I woke up this morning feeling dizzy. I felt sick to my stomach and I was so nauseous I could barely stand. I called for my husband who, to my disadvantage, was not right next to me where he was supposed to be. I loved him. That’s what got me through all of this mess. Yes, it was an arranged marriage, but we had grown fond of each other and that was enough.
I stumbled out of bed and I went to the room next to ours. It was decorated beautifully. The vinyl on the floor was white and the curtains were pink with a matching pink rug that laid flat on the floor in front of the twin bed. There was a big toy box and a closet full of small shirts and dresses. Next to it was a dresser that held pants and skirts. There were books all over the floor from the night before when she couldn’t make a decision on which one to read before bed. I told her I’d read them all until she fell asleep. I picked them all up and put them on the bookshelf that was next to the bay window. I turned around a looked at the bed. There were so many stuffed animals but I could make out the small body of my two-year-old daughter.

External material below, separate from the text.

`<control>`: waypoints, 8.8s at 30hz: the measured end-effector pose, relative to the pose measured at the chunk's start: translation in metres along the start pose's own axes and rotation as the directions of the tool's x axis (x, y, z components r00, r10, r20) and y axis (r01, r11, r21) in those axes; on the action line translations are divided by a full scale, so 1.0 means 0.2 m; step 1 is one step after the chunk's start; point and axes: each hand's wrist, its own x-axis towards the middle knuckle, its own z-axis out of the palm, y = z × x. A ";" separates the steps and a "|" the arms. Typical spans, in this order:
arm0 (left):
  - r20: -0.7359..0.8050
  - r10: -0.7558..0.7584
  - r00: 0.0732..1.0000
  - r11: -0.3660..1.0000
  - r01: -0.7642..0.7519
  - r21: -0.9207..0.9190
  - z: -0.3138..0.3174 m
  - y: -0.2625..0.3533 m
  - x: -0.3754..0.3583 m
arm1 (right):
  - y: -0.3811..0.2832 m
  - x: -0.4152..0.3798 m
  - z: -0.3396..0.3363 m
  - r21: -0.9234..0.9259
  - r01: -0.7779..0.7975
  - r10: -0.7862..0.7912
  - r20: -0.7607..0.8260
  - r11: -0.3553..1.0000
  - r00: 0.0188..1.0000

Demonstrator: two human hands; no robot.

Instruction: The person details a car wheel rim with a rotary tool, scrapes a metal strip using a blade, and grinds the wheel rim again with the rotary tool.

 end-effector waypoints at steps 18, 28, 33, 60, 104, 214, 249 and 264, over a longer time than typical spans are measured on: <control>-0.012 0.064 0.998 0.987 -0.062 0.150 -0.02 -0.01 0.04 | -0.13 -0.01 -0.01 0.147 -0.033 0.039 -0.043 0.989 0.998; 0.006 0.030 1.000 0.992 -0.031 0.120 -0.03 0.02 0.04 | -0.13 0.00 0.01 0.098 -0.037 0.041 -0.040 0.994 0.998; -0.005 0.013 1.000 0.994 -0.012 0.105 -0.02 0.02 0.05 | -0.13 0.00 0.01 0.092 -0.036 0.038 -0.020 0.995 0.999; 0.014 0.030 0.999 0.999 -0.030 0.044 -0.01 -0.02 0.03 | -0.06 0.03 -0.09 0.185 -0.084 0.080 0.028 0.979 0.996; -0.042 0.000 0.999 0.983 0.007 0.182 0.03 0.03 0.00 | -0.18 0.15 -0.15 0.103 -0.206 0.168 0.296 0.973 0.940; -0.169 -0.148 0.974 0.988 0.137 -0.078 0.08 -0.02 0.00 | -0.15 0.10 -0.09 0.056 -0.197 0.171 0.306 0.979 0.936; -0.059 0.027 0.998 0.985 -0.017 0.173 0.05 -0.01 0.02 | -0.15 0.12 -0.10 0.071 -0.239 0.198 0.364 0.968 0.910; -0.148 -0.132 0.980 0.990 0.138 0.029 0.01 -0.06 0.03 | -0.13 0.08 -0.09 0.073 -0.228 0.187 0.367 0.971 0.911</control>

I walked out of her room and closed the door gently. Where is my husband? I looked in the bathroom that connected our two rooms, but it was empty. I looked in the walk-in closet that was in the hallway filled with cleaning supplies, blankets, and towels, thinking maybe he was putting the stuff I bought yesterday away. Nothing. I closed the door and the noise downstairs caught my attention. My whole body was sore for some reason. As I forced myself down the stairs, I heard glass break. The front door slammed shut and I hobbled into the kitchen.
The window by the sink was shattered, as was the vase that sat on its sill. I looked around. All the appliances and cups on the counter were knocked over. I was confused. “Chris?” I called out. I heard a grunting noise behind the island. “Chris, is that you?” I walked toward the noise and gasped. I looked at my husband on the floor, he was gripping a knife that was stabbed in his chest and I could see that he was already jabbed in the neck as the blood gushed out. I ran to the phone and called 911 screaming for someone to come help the love of my life and he gasped for air. The ambulance came, but by the time we got to the hospital, it was too late. He was gone. Forever.
The police want to do an investigation and listed the house as a crime scene. I took my daughter to a hotel and sobbed as I laid in the bed holding her close to me. She was all I had left. My precious child, who would grow up without a loving father. The tears just kept flowing and I started to feel very empty. I don’t know who did this, but they’d regret it.